Here, Creekmore caused extended pain and suffering. He callously ignored that suffering, and the result was death. Eli was totally helpless; not even his mother could help him. He was at the mercy of a man, his own father, whom he could not please, and who rather than recognizing the limits of Eli's abilities, punished those shortcomings with a painful and merciless death. The trial court, having given the matter months of thought, said:


Mr. Creekmore, to me, the murder of a child, especially a helpless, defenseless child, is by my way of thinking the most heinous crime that can be committed. . . . I don't know if we can prevent child abuse, but we have to try. I do know that we cannot tolerate child abuse. A society that does not prevent and/or tolerates child abuse is a society that is not civilized and is a society that is destined, as it should be, not to survive.


Given the mental and physical pain endured by Eli, our desire not to discount that suffering, and the trial court's firsthand knowledge of the facts, we find no abuse of discretion. The statutory maximum is life imprisonment. RCW 9A.32.050(2), 9A.20.021(1)(a). Creekmore's sentence


is less than the statutory maximum, and that is the only limit to the trial court's discretion in egregious cases. See Oxborrow, 106 Wash. 2d at 533; Armstrong, 106 Wash. 2d at 552 n.1.
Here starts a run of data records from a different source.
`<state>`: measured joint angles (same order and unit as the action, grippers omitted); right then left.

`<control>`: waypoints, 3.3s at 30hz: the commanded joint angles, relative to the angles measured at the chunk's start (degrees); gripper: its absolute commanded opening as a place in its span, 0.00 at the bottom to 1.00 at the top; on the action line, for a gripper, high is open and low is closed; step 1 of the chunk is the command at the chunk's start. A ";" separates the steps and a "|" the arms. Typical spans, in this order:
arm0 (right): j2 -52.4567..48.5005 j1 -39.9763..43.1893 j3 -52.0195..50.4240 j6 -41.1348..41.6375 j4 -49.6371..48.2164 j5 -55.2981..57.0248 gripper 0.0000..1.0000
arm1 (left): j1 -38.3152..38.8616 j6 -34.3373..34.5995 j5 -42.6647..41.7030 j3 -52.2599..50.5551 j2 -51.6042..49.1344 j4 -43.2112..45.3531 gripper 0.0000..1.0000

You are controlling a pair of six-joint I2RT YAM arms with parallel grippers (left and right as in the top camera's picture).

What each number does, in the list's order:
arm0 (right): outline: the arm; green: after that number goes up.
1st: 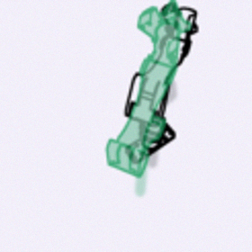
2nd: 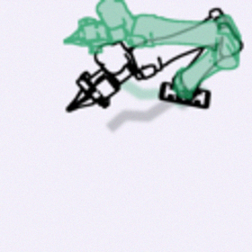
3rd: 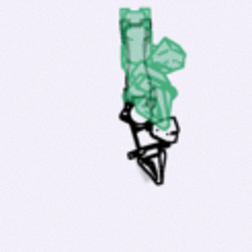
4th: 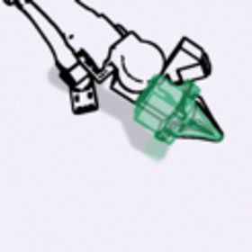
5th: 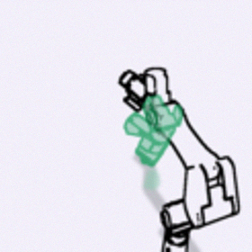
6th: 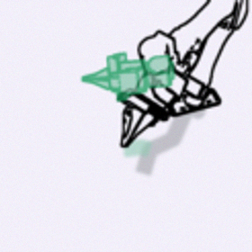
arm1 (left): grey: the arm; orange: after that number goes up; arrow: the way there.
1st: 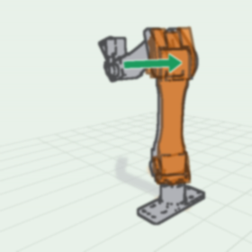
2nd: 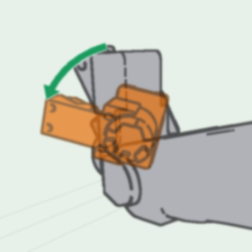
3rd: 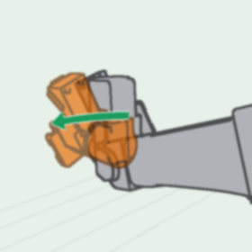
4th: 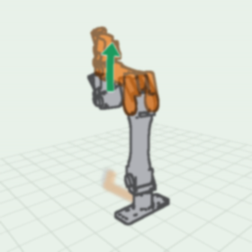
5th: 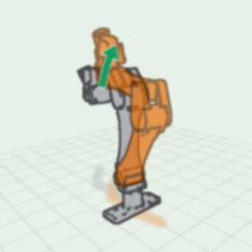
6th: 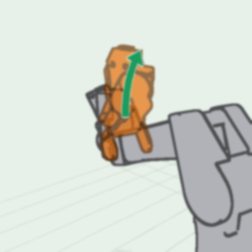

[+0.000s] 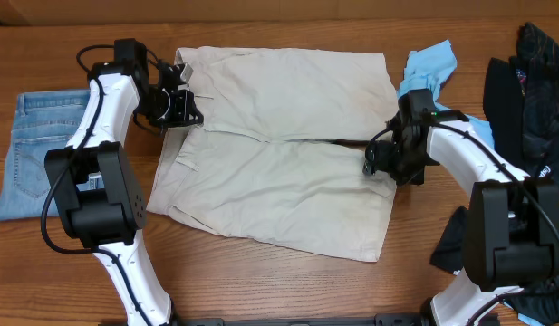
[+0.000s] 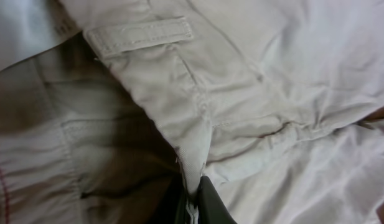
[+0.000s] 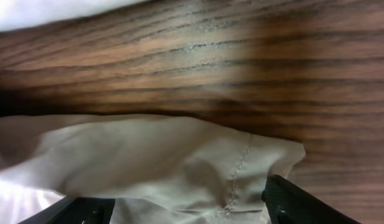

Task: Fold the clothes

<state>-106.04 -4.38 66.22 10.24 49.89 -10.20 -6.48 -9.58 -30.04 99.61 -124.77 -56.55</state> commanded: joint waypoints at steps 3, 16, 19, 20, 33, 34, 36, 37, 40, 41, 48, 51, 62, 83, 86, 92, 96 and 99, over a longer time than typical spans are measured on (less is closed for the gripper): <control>-0.50 0.17 -4.63 0.00 -6.14 1.16 0.77 | -1.81 2.86 15.21 -0.07 1.46 -0.42 0.04; -0.50 0.28 -6.99 0.00 -12.59 4.17 0.75 | -1.07 5.53 21.03 -0.15 1.33 1.36 0.10; -0.50 0.28 -6.99 0.02 -12.26 4.39 0.75 | -0.98 5.53 21.51 -0.15 1.33 1.66 0.14; -0.50 0.28 -6.99 0.02 -12.02 4.87 0.75 | -1.01 5.51 21.88 -0.15 1.33 1.68 0.14; -0.50 0.28 -6.99 0.02 -11.02 7.15 0.76 | -0.98 6.36 19.37 -0.92 1.31 2.23 0.38; -0.50 0.26 -6.99 0.02 -11.02 7.15 0.76 | -0.98 6.34 18.95 -1.03 1.31 2.38 0.41; -0.50 0.28 -6.99 0.02 -11.02 7.15 0.76 | -0.98 6.36 18.95 -1.97 1.31 3.48 0.43; -0.50 0.28 -6.99 0.04 -11.02 7.13 0.76 | -0.98 6.34 18.49 -2.64 1.31 4.26 0.44; -0.50 0.26 -6.99 0.24 -10.99 7.10 0.76 | -0.98 6.34 15.82 -5.60 1.31 7.17 0.45; -0.50 0.26 -6.99 0.24 -10.99 7.13 0.76 | -0.98 6.34 14.47 -6.58 1.31 7.96 0.44; -0.50 0.28 -6.99 0.24 -11.02 7.13 0.76 | -0.98 3.78 7.06 -9.46 1.31 9.68 0.24; -0.50 0.28 -6.99 0.24 -10.99 7.13 0.76 | -1.14 3.80 7.06 -9.35 1.49 10.27 0.06; -0.50 0.28 -6.99 0.24 -11.02 7.15 0.76 | -4.83 6.78 14.27 -7.21 3.93 8.22 0.04; -0.50 0.26 -6.99 0.22 -11.56 7.15 0.76 | -4.94 13.42 32.06 -10.12 3.91 10.43 0.21; -0.50 0.28 -6.99 0.24 -11.96 7.15 0.76 | -4.85 13.44 31.91 -10.12 3.91 10.51 0.27; -0.31 0.28 -5.64 0.48 -11.74 7.17 0.81 | -4.81 13.44 30.25 -9.11 4.11 8.98 0.33; 2.43 0.28 -1.20 0.70 -8.50 7.19 0.86 | -4.81 13.44 28.94 -7.41 6.34 6.73 0.33; 6.01 0.28 2.23 0.68 -6.47 7.19 0.87 | -4.81 13.44 28.85 -7.02 10.47 5.70 0.33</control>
<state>-104.33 -4.27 64.03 10.72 43.18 -4.60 -11.35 3.51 -0.43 90.15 -121.12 -50.35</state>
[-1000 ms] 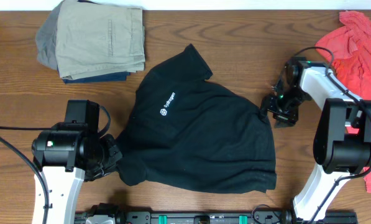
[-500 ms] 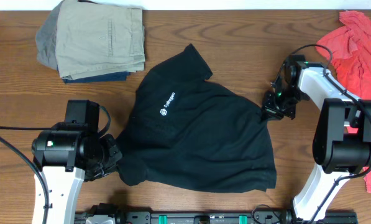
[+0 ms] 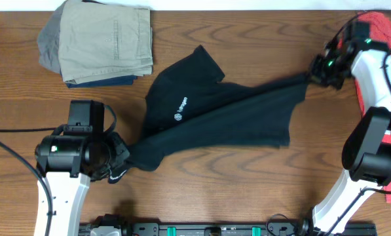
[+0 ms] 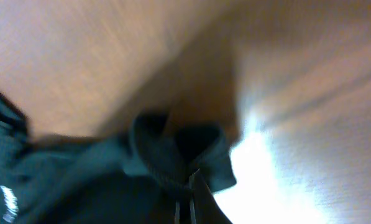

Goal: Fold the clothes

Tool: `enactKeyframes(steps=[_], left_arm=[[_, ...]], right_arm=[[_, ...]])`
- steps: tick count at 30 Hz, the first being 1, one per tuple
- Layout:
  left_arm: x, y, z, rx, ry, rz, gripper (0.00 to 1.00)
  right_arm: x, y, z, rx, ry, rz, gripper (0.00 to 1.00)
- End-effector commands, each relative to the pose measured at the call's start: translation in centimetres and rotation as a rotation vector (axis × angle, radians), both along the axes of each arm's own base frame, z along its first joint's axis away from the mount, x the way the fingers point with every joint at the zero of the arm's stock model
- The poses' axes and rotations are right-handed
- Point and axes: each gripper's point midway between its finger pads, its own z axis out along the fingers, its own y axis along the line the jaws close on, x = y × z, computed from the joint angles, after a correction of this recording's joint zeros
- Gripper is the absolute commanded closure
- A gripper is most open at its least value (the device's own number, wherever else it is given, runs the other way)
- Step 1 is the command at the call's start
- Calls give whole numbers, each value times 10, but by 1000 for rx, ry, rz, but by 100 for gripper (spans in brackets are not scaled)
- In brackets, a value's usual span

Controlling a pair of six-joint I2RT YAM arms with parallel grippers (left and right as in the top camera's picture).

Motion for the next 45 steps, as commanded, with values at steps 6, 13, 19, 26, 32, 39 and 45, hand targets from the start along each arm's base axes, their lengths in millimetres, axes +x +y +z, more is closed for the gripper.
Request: enactKeyframes(steps=[6,13,19,26,32,39,45], left_arm=[[27,-22,-14,-117,3,21,94],[60,-51,-35,-130,4,-22,94],[73,-51,-69,-34,73,-27,94],[79,-42,-100,37,154,-6,94],[81,-42,-108,40,169,-7,94],[76,-41,-108,45,187,-15,94],[75,-41,-108,47,193,-18,94]], right_arm=[[55,-11,81,-41,-259,-14,99],[42,11,75,-68,-204,85,1],[-4,20,56,-42,1,113,1],[-75,47,29,-3,265,298,5],[-101,75,-24,-69,375,385,40],[-110,72,-70,-286,413,315,36],[-84,75,-84,-300,288,340,37]])
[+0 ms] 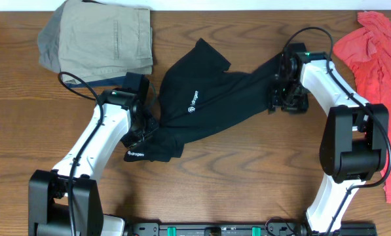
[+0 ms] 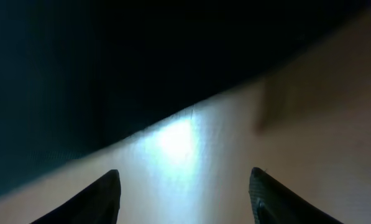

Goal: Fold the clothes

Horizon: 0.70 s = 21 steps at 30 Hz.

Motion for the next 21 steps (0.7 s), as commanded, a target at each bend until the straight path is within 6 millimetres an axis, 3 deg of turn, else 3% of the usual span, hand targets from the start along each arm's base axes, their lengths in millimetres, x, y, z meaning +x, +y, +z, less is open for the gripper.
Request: enactKeyframes(steps=[1,6,13,18,21], left_arm=[[-4,4,-4,20,16,-3,94],[-4,4,-4,20,16,-3,94],[-5,4,-4,20,19,-3,94],[-5,4,-4,20,19,-3,94],[-5,4,-4,20,19,-3,94]], right_arm=[[8,-6,-5,-39,-43,13,38],[24,-4,-9,-29,-118,17,41],[32,-1,-13,-17,-157,17,42],[44,0,-11,-10,-208,16,72],[49,0,-10,-14,-228,16,81]])
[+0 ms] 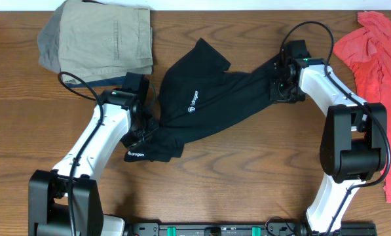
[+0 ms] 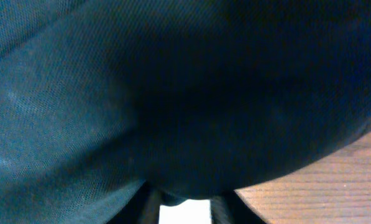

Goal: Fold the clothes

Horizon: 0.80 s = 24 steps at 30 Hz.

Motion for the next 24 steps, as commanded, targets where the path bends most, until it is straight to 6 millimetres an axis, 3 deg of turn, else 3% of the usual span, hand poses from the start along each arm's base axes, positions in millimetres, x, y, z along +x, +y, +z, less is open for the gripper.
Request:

Creekmore contends the trial court erred by considering the possibility of earned early release. See RCW 9.94A.150(1). This was improper, but the trial court in Fisher made the same error, and our Supreme Court nevertheless affirmed. See State v. Fisher, 108 Wash. 2d at 429 n.6. In State v. Dunaway, supra, our Supreme Court remanded after invalidating two of three reasons for an exceptional sentence, because "the great disparity, some 20 years, between the sentence imposed and the midpoint of the standard range" was "too great . . . to assume that the trial judge would still impose the same sentence". 109 Wash. 2d at 220. A like disparity, however, does not necessitate a remand "when we are satisfied that the judge would have imposed the same sentence absent the improper factor." State v. Drummer, supra at 760 (210-month disparity; record did not support finding that victim was particularly vulnerable).